Exercise brief |
Your task is to repeat each record verbatim, exactly as it was written.

BEGIN

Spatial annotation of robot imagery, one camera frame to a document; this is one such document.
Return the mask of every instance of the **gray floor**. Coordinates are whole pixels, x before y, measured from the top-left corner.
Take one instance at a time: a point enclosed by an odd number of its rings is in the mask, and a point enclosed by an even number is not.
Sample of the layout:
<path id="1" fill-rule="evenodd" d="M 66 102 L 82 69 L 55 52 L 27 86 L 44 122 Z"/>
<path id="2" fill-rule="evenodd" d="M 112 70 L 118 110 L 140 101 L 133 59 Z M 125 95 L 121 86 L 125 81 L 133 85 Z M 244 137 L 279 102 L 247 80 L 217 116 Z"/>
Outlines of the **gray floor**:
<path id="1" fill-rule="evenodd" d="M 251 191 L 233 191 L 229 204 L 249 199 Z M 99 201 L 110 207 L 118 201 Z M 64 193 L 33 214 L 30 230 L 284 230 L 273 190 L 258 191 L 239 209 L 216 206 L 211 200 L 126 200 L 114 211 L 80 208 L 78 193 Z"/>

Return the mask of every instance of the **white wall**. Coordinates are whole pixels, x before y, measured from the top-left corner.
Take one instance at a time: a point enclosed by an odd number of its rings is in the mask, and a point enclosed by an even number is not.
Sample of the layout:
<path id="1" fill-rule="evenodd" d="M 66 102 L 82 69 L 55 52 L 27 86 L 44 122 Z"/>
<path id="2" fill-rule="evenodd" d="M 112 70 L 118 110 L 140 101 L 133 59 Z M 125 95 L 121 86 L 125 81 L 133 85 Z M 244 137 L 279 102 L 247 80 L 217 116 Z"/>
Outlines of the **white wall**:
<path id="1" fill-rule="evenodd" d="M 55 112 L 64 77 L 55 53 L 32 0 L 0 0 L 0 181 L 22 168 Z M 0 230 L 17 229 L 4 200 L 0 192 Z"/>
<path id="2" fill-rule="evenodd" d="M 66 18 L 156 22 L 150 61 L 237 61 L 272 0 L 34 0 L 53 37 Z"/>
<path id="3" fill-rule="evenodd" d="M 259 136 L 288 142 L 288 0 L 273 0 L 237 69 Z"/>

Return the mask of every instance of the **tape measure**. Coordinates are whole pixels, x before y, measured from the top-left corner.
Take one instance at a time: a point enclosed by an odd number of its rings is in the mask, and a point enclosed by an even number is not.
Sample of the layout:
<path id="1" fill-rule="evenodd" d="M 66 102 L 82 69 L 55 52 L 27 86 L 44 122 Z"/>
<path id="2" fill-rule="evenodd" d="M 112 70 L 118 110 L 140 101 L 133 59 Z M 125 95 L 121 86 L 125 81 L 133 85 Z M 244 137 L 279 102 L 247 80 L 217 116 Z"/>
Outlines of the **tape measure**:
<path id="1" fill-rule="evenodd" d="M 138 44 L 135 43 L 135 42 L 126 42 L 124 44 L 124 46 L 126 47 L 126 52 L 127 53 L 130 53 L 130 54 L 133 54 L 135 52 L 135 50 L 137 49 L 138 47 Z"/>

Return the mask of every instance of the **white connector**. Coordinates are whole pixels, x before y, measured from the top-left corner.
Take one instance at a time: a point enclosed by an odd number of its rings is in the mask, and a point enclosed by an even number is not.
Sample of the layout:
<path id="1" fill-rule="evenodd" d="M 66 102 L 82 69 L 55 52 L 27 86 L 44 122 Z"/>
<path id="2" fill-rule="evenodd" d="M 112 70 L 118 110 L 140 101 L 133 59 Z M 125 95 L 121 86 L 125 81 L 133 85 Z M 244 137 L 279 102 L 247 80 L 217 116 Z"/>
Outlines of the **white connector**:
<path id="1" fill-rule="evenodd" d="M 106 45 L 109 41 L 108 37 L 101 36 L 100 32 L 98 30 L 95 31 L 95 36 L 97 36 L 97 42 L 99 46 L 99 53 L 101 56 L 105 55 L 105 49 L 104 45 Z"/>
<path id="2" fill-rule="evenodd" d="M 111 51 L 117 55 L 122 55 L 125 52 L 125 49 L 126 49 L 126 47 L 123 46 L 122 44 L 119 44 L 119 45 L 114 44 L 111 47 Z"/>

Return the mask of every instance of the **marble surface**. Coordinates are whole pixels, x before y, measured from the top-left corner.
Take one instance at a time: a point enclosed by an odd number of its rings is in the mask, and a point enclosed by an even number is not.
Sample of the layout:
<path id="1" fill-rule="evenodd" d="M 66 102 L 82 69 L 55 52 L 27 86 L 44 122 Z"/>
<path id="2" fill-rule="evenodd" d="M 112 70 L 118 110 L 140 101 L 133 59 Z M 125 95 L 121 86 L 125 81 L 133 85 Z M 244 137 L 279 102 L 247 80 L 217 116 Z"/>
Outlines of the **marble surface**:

END

Result of the task |
Spatial annotation of robot imagery, one camera frame to a document; this is one such document.
Return the mask of every instance of the **gray floor**. Coordinates are whole pixels, x before y, measured from the top-left corner.
Take one instance at a time: a point enclosed by an odd number of its rings is in the mask, and a point enclosed by an even number is not.
Sample of the layout:
<path id="1" fill-rule="evenodd" d="M 66 102 L 82 69 L 55 52 L 27 86 L 44 122 Z"/>
<path id="2" fill-rule="evenodd" d="M 112 70 L 118 110 L 140 101 L 133 59 Z M 125 95 L 121 86 L 125 81 L 133 85 Z M 244 137 L 279 102 L 247 80 L 217 116 Z"/>
Outlines of the **gray floor**:
<path id="1" fill-rule="evenodd" d="M 251 191 L 233 191 L 229 204 L 249 199 Z M 99 201 L 110 207 L 118 201 Z M 64 193 L 33 214 L 30 230 L 284 230 L 273 190 L 258 191 L 239 209 L 216 206 L 211 200 L 126 200 L 114 211 L 80 208 L 78 193 Z"/>

Return the mask of every instance of the **white wall**. Coordinates are whole pixels, x before y, measured from the top-left corner.
Take one instance at a time: a point enclosed by an odd number of its rings is in the mask, and a point enclosed by an even number is not.
Sample of the layout:
<path id="1" fill-rule="evenodd" d="M 66 102 L 82 69 L 55 52 L 27 86 L 44 122 Z"/>
<path id="2" fill-rule="evenodd" d="M 112 70 L 118 110 L 140 101 L 133 59 Z M 125 95 L 121 86 L 125 81 L 133 85 Z M 244 137 L 279 102 L 247 80 L 217 116 Z"/>
Outlines of the **white wall**:
<path id="1" fill-rule="evenodd" d="M 55 112 L 64 77 L 55 53 L 32 0 L 0 0 L 0 181 L 22 168 Z M 0 230 L 17 229 L 4 200 L 0 192 Z"/>
<path id="2" fill-rule="evenodd" d="M 66 18 L 156 22 L 150 61 L 237 61 L 272 0 L 34 0 L 53 37 Z"/>
<path id="3" fill-rule="evenodd" d="M 259 136 L 288 142 L 288 0 L 273 0 L 237 69 Z"/>

Return the mask of every instance of the **tape measure**. Coordinates are whole pixels, x before y, measured from the top-left corner.
Take one instance at a time: a point enclosed by an odd number of its rings is in the mask, and a point enclosed by an even number is not.
Sample of the layout:
<path id="1" fill-rule="evenodd" d="M 66 102 L 82 69 L 55 52 L 27 86 L 44 122 Z"/>
<path id="2" fill-rule="evenodd" d="M 112 70 L 118 110 L 140 101 L 133 59 Z M 125 95 L 121 86 L 125 81 L 133 85 Z M 244 137 L 279 102 L 247 80 L 217 116 Z"/>
Outlines of the **tape measure**:
<path id="1" fill-rule="evenodd" d="M 138 44 L 135 43 L 135 42 L 126 42 L 124 44 L 124 46 L 126 47 L 126 52 L 127 53 L 130 53 L 130 54 L 133 54 L 135 52 L 135 50 L 137 49 L 138 47 Z"/>

Return the mask of every instance of the **white connector**. Coordinates are whole pixels, x before y, measured from the top-left corner.
Take one instance at a time: a point enclosed by an odd number of its rings is in the mask, and a point enclosed by an even number is not.
Sample of the layout:
<path id="1" fill-rule="evenodd" d="M 66 102 L 82 69 L 55 52 L 27 86 L 44 122 Z"/>
<path id="2" fill-rule="evenodd" d="M 112 70 L 118 110 L 140 101 L 133 59 Z M 125 95 L 121 86 L 125 81 L 133 85 Z M 244 137 L 279 102 L 247 80 L 217 116 Z"/>
Outlines of the **white connector**:
<path id="1" fill-rule="evenodd" d="M 106 45 L 109 41 L 108 37 L 101 36 L 100 32 L 98 30 L 95 31 L 95 36 L 97 36 L 97 42 L 99 46 L 99 53 L 101 56 L 105 55 L 105 49 L 104 45 Z"/>
<path id="2" fill-rule="evenodd" d="M 111 51 L 117 55 L 122 55 L 125 52 L 125 49 L 126 49 L 126 47 L 123 46 L 122 44 L 119 44 L 119 45 L 114 44 L 111 47 Z"/>

Return the mask of every instance of the **marble surface**. Coordinates are whole pixels, x before y, measured from the top-left corner.
Take one instance at a time: a point enclosed by an odd number of its rings is in the mask, and a point enclosed by an even number is not.
Sample of the layout:
<path id="1" fill-rule="evenodd" d="M 66 102 L 82 69 L 55 52 L 27 86 L 44 122 Z"/>
<path id="2" fill-rule="evenodd" d="M 112 70 L 118 110 L 140 101 L 133 59 Z M 125 95 L 121 86 L 125 81 L 133 85 Z M 244 137 L 279 102 L 247 80 L 217 116 Z"/>
Outlines of the **marble surface**:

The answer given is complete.